Frederik is een grote deftige meneer. Hij werkt in een knipkantoor. Hij moet er nieuws uit de kranten knippen en er stapeltjes van maken. Iets voor jezelf uitknippen is verboden. Toch doet Frederik dat op een keer, wanneer hij een overlijdensbericht van zijn lieve pleegvader vindt. En dan gebeurt het. Frederik wordt kleiner en jonger, hij wordt een kind. Niemand herkent hem nog en hij wordt uit zijn kantoor gezet. Op die manier komt hij van het ene avontuur in het andere terecht. Hij weet te ontsnappen aan de onthaalbeambte op zijn werk en aan een dame die werkt voor een instelling voor kinderen. Hij wil met de auto wegvluchten, maar wordt onderschept door een agent. Gelukkig kan een journaliste hem redden.
Frederik wil ook weer in zijn appartement, maar geen enkele slotenmaker wil hem helpen. Niemand gelooft dat hij Frederik is en niemand wil hem als een volwassen man behandelen. De frustraties van Frederik lopen hoog op.

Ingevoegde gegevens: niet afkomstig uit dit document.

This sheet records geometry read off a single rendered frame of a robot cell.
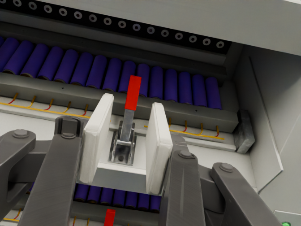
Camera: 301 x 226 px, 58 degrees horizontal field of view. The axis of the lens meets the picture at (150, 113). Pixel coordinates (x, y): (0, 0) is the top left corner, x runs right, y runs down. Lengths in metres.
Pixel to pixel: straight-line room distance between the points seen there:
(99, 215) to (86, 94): 0.20
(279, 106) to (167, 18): 0.16
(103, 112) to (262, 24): 0.16
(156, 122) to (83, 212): 0.31
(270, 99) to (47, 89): 0.26
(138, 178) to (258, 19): 0.20
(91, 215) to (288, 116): 0.30
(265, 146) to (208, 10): 0.17
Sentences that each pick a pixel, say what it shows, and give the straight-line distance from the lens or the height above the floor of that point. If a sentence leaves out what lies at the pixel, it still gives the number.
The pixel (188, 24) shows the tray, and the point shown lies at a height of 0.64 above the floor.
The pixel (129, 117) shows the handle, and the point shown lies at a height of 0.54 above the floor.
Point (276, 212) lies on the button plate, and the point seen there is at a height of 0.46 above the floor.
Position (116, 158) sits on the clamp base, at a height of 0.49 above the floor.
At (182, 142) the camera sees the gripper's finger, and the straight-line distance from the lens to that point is 0.16.
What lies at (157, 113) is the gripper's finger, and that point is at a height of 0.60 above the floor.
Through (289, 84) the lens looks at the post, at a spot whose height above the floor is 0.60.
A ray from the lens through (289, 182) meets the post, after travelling 0.34.
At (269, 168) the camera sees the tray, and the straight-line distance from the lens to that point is 0.32.
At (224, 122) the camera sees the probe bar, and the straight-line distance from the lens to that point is 0.35.
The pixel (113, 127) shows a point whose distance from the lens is 0.32.
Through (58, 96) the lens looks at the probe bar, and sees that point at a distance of 0.34.
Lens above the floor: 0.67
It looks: 27 degrees down
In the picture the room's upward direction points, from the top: 13 degrees clockwise
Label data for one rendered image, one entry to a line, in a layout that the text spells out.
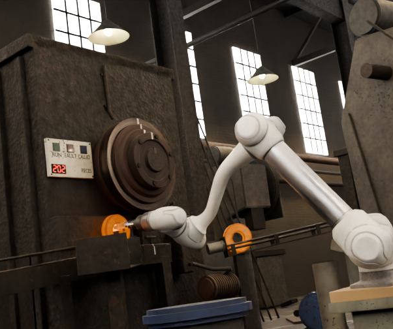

Gelukkig komt hij dan in het park een meisje tegen: Frommel. Frommel wil graag met hem spelen en vindt dat hij een gekke jongen is. Toch worden de twee vrienden van elkaar. Frommel stelt Frederik ook voor aan haar mama. Frommel en haar mama zijn de enige twee personen die geloven dat Frederik ooit een echte mijnheer was. Frederik kan hier voor het eerst echt zijn verhaal vertellen. Hij vertelt ook over het overlijdensbericht en over zijn gelukkige jeugd bij zijn pleegouders (en hoe ongelukkig hij werd toen hij hen nooit meer kon zien). De moeder van Frommel besluit om naar Moma, de pleegmama van Frederik, te bellen. En terwijl ze belt, wordt Frederik groter en groter en groter. Tot hij weer net zo was als daarvoor.
Dit prachtige boek met mooie illustraties is absoluut het lezen waard!